1. A method for calculating a index that represents a price of a commodity paid by a plurality of purchasers, the method comprising:
identifying a first subset of purchasers from the plurality of purchasers;
randomly selecting a second subset of purchasers from the first subset of purchasers;
obtaining prices from purchasers of the second subset of purchasers; and
developing the index by calculating a statistic of the prices obtained from purchasers and publishing the index.
2. The method of claim 1, where developing the index comprises the step of calculating a mean.
3. The method of claim 2, where calculating a mean comprises the step of calculating an arithmetic mean.
4. The method of claim 1, where obtaining prices from purchasers comprises the step of receiving a price via electronic communication.
5. The method of claim 1, wherein the commodity comprises an agricultural product.
6. The method of claim 1, wherein the commodity comprises an energy source.
7. A method of trading a financial instrument associated with a commodity in a market exchange, the method comprising:
identifying a plurality of purchasers of the commodity;
designating a subset of the plurality of purchasers from whom to obtain prices;
calculating a first index in accordance with a statistic of prices obtained from purchasers randomly selected from the subset;
calculating a second index in accordance with a statistic of the prices obtained from the plurality of purchasers; and
evaluating the first index to determine whether a trader may trade the instrument.
8. The method of claim 7, further comprising adjusting an account of a trader in accordance with the first index.
9. The method of claim 8, further comprising marking-to-market the account of the trader.
10. The method of claim 8, further comprising settling an account of a trader in accordance with the second index.
11. The method of claim 7, further comprising calculating a third index in accordance with a statistic of prices obtained from the purchasers randomly selected from the subset and wherein the steps of calculating the first index and the third index are undertaken during a common trading session.

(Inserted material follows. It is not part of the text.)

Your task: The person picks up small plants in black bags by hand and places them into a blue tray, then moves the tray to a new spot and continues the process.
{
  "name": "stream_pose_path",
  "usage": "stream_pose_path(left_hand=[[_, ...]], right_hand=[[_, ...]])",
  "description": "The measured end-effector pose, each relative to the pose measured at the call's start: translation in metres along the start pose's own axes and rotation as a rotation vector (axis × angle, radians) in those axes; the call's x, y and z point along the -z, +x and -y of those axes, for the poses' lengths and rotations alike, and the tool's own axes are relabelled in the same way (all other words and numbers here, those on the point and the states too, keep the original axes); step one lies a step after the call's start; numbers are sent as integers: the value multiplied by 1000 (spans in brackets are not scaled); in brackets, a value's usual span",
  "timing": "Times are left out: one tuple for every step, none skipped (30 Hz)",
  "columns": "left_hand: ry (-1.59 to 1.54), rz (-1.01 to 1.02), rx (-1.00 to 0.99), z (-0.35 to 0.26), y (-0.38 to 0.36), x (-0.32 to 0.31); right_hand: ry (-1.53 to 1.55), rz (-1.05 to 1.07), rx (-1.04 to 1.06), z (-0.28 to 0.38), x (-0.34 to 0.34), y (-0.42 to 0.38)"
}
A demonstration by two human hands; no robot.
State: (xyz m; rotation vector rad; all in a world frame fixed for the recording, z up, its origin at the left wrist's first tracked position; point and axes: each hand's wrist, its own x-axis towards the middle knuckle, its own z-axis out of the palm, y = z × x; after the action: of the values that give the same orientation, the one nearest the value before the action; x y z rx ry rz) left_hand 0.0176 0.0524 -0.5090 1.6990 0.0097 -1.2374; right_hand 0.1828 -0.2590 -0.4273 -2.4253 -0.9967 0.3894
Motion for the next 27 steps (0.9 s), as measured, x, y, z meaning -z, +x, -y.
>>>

12. The method of claim 7, further comprising authorizing a trader to trade in the market in accordance with the first index.
13. A method of measuring prices of a commodity offered by a plurality of purchasers, the method comprising:
associating each of the plurality of purchasers into a first category and into a second category in accordance with at least one predetermined criterion;
selecting a first subset of purchasers from the plurality of purchasers associated with the first category;
selecting a second subset of purchasers from the plurality of purchases associated with the second category;
obtaining prices from a predetermined number of purchasers randomly selected from the first subset and a predetermined number of purchasers randomly selected from the second subset;
calculating an index in accordance with a statistic of the prices; and
transmitting the index.
14. The method of claim 13, where the criterion comprises volume of the commodity purchased by the purchaser.
15. The method of claim 13, where the criterion comprises the commodities purchased by the purchaser.
16. The method of claim 13, where calculating the index comprises the step of calculating a mean.
17. The method of claim 13, where calculating a mean comprises the step of calculating an arithmetic mean.
18. The method of claim 13, where obtaining prices from purchasers comprises receiving a price via an electronic communication.
19. The method of claim 13, where the commodity comprises an agricultural product.
20. The method of claim 13, further comprising adjusting an account of a trader in accordance with the index.
21. The method of claim 20, further comprising marking to market the account of the trader.
22. The method of claim 20, further comprising:
obtaining further prices from the predetermined number of purchasers randomly selected from the first subset and the predetermined number of purchasers randomly selected from the second subset; and
calculating a further index in accordance with a statistic of the prices; and
wherein the steps of calculating the index and the further index are undertaken during a common trading session.
23. The method of claim 20, further comprising authorizing a trader to trade a financial instrument associated with the commodity.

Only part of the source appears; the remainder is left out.